Set down all of the data that follows, keeping every character.

::::

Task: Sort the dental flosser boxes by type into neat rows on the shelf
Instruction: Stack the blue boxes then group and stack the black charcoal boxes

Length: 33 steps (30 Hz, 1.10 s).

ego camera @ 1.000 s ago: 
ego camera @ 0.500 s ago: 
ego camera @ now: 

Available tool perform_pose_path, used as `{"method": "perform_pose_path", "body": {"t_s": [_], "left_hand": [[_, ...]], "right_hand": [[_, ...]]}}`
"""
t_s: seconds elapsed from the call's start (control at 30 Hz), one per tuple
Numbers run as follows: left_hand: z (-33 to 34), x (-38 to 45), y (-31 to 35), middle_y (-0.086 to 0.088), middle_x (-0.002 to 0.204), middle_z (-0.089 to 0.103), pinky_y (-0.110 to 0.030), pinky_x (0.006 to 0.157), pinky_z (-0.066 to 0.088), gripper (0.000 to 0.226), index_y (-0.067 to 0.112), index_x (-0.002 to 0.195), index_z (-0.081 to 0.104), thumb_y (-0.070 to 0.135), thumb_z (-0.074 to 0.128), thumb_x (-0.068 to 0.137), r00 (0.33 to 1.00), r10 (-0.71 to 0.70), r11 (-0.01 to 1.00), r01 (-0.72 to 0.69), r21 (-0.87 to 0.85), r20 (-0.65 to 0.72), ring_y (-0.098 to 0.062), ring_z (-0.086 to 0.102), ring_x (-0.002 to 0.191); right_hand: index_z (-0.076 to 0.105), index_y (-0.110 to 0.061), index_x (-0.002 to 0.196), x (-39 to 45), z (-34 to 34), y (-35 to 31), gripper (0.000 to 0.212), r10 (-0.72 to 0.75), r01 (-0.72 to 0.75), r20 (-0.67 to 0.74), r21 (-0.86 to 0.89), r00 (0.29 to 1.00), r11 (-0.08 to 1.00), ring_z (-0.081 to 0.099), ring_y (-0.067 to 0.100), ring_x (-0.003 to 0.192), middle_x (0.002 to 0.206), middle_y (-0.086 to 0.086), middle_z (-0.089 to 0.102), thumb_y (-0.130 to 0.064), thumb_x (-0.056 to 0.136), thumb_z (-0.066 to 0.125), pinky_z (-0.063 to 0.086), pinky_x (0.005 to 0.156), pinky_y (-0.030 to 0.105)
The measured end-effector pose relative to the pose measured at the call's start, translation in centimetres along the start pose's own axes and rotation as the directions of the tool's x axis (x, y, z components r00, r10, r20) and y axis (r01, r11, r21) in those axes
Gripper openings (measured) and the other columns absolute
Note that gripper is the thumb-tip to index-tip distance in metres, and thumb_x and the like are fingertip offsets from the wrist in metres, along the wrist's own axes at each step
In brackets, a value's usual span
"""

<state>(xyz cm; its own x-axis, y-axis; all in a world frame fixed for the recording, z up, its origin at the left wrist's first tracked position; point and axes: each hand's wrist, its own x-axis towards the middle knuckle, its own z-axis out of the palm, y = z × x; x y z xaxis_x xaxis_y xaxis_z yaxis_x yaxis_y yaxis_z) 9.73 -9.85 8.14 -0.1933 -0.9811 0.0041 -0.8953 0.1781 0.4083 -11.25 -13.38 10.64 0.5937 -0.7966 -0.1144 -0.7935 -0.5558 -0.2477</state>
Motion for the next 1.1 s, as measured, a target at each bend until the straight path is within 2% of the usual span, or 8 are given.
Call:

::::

## OUTPUT OF THE TASK
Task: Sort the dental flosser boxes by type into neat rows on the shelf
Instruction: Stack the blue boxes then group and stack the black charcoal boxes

Length: 33 steps (30 Hz, 1.10 s).

ego camera @ 1.000 s ago: 
ego camera @ 0.500 s ago: 
ego camera @ now: 

Available tool perform_pose_path, used as `{"method": "perform_pose_path", "body": {"t_s": [_], "left_hand": [[_, ...]], "right_hand": [[_, ...]]}}`
"""
t_s: seconds elapsed from the call's start (control at 30 Hz), one per tuple
Numbers run as follows: left_hand: z (-33 to 34), x (-38 to 45), y (-31 to 35), middle_y (-0.086 to 0.088), middle_x (-0.002 to 0.204), middle_z (-0.089 to 0.103), pinky_y (-0.110 to 0.030), pinky_x (0.006 to 0.157), pinky_z (-0.066 to 0.088), gripper (0.000 to 0.226), index_y (-0.067 to 0.112), index_x (-0.002 to 0.195), index_z (-0.081 to 0.104), thumb_y (-0.070 to 0.135), thumb_z (-0.074 to 0.128), thumb_x (-0.068 to 0.137), r00 (0.33 to 1.00), r10 (-0.71 to 0.70), r11 (-0.01 to 1.00), r01 (-0.72 to 0.69), r21 (-0.87 to 0.85), r20 (-0.65 to 0.72), ring_y (-0.098 to 0.062), ring_z (-0.086 to 0.102), ring_x (-0.002 to 0.191); right_hand: index_z (-0.076 to 0.105), index_y (-0.110 to 0.061), index_x (-0.002 to 0.196), x (-39 to 45), z (-34 to 34), y (-35 to 31), gripper (0.000 to 0.212), r10 (-0.72 to 0.75), r01 (-0.72 to 0.75), r20 (-0.67 to 0.74), r21 (-0.86 to 0.89), r00 (0.29 to 1.00), r11 (-0.08 to 1.00), ring_z (-0.081 to 0.099), ring_y (-0.067 to 0.100), ring_x (-0.003 to 0.192), middle_x (0.002 to 0.206), middle_y (-0.086 to 0.086), middle_z (-0.089 to 0.102), thumb_y (-0.130 to 0.064), thumb_x (-0.056 to 0.136), thumb_z (-0.066 to 0.125), pinky_z (-0.063 to 0.086), pinky_x (0.005 to 0.156), pinky_y (-0.030 to 0.105)
The measured end-effector pose relative to the pose measured at the call's start, translation in centimetres along the start pose's own axes and rotation as the directions of the tool's x axis (x, y, z components r00, r10, r20) and y axis (r01, r11, r21) in those axes
Gripper openings (measured) and the other columns absolute
Note that gripper is the thumb-tip to index-tip distance in metres, and thumb_x and the like are fingertip offsets from the wrist in metres, along the wrist's own axes at each step
In brackets, a value's usual span
"""

<state>(xyz cm; its own x-axis, y-axis; all in a world frame fixed for the recording, z up, its origin at the left wrist's first tracked position; point and axes: each hand's wrist, its own x-axis towards the middle knuckle, its own z-axis out of the palm, y = z × x; x y z xaxis_x xaxis_y xaxis_z yaxis_x yaxis_y yaxis_z) 9.73 -9.85 8.14 -0.1933 -0.9811 0.0041 -0.8953 0.1781 0.4083 -11.25 -13.38 10.64 0.5937 -0.7966 -0.1144 -0.7935 -0.5558 -0.2477</state>
Motion for the next 1.1 s, as measured, a target at each bend until the straight path is within 2% of the usual span, or 8 are given.
Call:

This output is complete.